エラー 「わたし」と「私」
@harari_324
1-1 高密度エリアの目覚め
朝、目覚ましは三回鳴っていたらしい。
最後の一回だけは覚えている。枕元でスマホが震えて、止めるつもりで画面をスワイプしたのに、気づいたらホーム画面もアラーム一覧もどこかに消えていて、「まあいいか」とだけ思った。

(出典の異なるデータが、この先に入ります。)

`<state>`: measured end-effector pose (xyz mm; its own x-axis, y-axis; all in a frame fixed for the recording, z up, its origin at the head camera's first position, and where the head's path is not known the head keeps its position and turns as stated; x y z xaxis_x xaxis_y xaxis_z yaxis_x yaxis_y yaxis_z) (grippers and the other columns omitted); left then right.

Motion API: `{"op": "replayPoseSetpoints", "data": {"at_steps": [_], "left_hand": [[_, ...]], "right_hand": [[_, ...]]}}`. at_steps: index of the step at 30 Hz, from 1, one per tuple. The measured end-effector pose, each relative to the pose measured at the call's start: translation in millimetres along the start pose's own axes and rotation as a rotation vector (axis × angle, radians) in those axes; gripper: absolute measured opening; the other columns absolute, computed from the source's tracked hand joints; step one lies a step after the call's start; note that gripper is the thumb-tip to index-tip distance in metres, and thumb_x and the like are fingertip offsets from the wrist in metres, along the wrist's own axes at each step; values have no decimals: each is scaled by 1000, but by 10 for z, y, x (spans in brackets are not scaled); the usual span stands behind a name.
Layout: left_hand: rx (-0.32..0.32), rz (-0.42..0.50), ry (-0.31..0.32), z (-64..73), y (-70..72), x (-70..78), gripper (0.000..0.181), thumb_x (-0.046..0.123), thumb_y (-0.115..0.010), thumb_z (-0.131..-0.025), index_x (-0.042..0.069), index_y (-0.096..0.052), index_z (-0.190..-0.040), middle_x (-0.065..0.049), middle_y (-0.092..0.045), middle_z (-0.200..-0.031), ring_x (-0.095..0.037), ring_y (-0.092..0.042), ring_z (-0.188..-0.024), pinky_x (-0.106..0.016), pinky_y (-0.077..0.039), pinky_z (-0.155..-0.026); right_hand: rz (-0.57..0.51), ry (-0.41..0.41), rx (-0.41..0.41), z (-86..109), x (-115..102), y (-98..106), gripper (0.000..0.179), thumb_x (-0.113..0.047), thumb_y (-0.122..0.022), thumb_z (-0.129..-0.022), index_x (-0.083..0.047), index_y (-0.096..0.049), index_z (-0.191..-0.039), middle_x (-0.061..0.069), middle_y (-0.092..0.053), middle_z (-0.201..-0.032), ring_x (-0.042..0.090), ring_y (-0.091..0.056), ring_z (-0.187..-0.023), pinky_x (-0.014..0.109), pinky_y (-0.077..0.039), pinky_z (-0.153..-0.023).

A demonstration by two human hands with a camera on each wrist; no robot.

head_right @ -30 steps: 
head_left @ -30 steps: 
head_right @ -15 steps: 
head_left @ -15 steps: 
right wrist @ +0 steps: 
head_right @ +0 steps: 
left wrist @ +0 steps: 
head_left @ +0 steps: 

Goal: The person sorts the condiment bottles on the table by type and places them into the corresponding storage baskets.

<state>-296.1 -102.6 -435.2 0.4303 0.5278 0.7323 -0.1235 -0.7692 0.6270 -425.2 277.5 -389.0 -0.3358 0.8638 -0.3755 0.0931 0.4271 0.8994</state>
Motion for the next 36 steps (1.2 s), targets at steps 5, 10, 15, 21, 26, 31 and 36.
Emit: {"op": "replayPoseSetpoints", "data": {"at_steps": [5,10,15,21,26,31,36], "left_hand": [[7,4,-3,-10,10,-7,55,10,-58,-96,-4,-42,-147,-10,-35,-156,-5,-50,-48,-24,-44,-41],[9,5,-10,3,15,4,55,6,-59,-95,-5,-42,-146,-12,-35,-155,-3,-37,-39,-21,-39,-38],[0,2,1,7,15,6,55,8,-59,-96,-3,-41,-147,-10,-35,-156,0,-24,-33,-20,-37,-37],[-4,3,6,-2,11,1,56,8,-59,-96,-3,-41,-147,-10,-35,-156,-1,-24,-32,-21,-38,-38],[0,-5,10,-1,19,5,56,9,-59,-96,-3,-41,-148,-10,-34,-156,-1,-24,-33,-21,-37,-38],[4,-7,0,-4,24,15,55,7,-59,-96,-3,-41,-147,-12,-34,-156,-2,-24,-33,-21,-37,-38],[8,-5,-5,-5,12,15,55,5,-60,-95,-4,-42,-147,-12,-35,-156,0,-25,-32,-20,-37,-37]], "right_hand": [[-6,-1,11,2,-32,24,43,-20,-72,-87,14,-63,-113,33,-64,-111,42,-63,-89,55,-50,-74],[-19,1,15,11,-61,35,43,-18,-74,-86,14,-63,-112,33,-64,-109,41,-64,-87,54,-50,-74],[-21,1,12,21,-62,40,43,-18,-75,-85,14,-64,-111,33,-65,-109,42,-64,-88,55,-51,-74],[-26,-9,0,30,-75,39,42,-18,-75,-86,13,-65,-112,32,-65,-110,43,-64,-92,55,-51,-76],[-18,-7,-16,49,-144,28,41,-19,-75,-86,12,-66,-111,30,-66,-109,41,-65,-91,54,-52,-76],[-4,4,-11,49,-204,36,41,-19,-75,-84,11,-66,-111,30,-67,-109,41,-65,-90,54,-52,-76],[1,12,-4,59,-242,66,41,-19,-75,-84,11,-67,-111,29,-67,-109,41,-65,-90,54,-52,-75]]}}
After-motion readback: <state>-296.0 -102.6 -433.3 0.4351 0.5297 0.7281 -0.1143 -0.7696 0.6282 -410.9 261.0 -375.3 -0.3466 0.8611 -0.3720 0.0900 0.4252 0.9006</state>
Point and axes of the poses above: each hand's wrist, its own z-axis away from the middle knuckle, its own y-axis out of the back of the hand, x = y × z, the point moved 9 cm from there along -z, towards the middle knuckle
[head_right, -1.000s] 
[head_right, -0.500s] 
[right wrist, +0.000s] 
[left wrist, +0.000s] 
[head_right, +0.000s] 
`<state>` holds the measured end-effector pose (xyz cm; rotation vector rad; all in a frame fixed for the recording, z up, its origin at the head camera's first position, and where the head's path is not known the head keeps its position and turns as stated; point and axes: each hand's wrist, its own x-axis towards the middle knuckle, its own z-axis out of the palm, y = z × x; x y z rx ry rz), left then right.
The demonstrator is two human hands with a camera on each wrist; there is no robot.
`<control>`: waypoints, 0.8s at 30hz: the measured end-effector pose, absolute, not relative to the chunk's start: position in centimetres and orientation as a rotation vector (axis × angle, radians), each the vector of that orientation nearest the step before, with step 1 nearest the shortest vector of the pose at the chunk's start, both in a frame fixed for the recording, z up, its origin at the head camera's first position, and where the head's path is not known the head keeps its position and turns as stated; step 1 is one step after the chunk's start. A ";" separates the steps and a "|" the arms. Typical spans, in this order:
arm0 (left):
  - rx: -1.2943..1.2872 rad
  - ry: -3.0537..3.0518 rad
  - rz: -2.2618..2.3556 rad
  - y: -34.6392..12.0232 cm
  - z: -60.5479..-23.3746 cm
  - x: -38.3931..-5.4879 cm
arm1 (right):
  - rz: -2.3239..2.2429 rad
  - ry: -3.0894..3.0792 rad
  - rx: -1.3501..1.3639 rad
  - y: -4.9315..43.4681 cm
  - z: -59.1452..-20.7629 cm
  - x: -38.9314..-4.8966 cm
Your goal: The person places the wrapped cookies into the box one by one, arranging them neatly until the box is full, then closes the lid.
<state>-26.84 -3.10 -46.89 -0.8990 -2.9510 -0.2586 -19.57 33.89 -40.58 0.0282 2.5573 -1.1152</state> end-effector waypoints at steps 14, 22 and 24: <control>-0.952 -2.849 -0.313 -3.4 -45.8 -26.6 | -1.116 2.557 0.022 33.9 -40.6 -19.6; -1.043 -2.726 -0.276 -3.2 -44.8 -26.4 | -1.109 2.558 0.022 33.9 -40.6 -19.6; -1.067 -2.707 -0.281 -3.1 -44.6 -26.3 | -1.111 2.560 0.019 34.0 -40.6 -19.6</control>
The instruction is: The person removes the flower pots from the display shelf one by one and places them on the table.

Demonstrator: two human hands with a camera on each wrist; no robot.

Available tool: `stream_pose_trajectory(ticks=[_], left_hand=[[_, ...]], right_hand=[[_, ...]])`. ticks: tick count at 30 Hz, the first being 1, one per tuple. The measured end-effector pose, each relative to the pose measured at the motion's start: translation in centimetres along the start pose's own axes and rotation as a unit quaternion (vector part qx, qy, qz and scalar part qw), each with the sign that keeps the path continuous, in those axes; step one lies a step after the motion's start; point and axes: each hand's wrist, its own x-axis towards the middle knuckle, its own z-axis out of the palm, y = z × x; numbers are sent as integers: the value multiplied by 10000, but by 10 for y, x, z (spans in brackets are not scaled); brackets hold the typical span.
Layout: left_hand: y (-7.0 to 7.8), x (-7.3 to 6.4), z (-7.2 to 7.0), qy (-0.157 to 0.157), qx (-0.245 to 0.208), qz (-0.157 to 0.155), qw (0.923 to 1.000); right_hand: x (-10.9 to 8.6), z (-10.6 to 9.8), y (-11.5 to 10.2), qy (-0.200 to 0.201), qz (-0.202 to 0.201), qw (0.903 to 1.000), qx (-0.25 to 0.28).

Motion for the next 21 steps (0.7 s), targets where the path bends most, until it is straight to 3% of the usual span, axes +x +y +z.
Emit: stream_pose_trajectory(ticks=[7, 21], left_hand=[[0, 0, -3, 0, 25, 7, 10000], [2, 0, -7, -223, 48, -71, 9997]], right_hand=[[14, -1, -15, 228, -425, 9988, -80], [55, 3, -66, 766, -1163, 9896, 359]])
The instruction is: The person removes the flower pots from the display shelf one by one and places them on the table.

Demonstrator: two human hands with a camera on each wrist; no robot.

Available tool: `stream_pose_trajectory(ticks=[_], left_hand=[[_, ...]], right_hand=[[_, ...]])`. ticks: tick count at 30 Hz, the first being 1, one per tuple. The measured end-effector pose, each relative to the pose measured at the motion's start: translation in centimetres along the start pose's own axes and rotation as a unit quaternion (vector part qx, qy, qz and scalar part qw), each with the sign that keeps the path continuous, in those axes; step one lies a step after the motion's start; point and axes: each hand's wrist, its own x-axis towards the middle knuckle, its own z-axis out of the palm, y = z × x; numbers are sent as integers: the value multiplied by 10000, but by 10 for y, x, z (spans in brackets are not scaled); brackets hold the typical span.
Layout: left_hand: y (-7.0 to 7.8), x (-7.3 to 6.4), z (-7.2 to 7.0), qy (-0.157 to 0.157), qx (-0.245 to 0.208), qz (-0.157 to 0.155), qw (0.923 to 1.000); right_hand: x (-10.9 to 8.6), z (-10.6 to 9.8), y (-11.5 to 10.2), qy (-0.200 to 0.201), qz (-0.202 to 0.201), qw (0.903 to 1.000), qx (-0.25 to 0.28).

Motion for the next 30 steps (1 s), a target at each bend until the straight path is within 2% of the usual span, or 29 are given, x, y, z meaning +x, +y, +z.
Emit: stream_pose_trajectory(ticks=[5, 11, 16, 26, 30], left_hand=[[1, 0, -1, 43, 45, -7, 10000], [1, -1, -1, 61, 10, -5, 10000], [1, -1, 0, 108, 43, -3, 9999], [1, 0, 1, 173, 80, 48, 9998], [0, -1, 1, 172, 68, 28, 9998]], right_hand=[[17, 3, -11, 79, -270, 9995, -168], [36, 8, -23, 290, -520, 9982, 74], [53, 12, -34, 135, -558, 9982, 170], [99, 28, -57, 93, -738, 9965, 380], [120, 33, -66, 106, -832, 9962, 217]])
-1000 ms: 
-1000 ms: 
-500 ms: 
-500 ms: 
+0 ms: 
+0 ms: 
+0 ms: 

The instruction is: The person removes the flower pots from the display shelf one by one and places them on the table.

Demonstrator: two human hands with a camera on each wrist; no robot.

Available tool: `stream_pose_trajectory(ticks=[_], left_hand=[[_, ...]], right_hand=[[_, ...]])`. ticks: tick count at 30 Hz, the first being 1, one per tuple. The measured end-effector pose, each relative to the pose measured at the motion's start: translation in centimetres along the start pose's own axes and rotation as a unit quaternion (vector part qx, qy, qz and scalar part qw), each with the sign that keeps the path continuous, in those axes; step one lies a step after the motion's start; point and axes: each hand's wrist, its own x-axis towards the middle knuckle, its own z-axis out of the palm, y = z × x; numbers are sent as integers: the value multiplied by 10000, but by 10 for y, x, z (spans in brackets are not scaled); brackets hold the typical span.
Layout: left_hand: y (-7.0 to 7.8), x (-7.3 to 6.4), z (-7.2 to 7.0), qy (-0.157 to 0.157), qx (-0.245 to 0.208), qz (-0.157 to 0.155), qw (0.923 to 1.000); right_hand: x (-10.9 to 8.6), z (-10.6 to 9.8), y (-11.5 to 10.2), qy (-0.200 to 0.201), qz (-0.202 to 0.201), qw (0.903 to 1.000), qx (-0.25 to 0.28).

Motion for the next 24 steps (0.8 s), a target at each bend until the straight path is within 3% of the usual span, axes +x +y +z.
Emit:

カーテンの隙間から、薄いグレーの光が差し込んでいる。
天気予報アプリを開くと、今日も「高密度エリア注意」と赤い表示が出ていた。人の動きと広告量をリアルタイムでマッピングしてくれる新しいサービスらしいけれど、わたしにとってはただの「頭が疲れそうな場所リスト」にしか見えない。
駅前のマンションが立ち並ぶ一角。
ガラス張りのビルが増えて、バス停の時刻表はいつのまにかタッチパネルに置き換わっていた。画面の端では、ニュースのストリーム配信が音もなく流れている。コメント欄には、人気コメンテーターのアイコンが点滅していて、「今すぐ参加」のボタンが小さく揺れていた。
でも、本当に高密度なのは人の流れじゃなくて、
画面の向こうから流れ込んでくる「正しさ」と「意見」のほうなんだろうな、とぼんやり思う。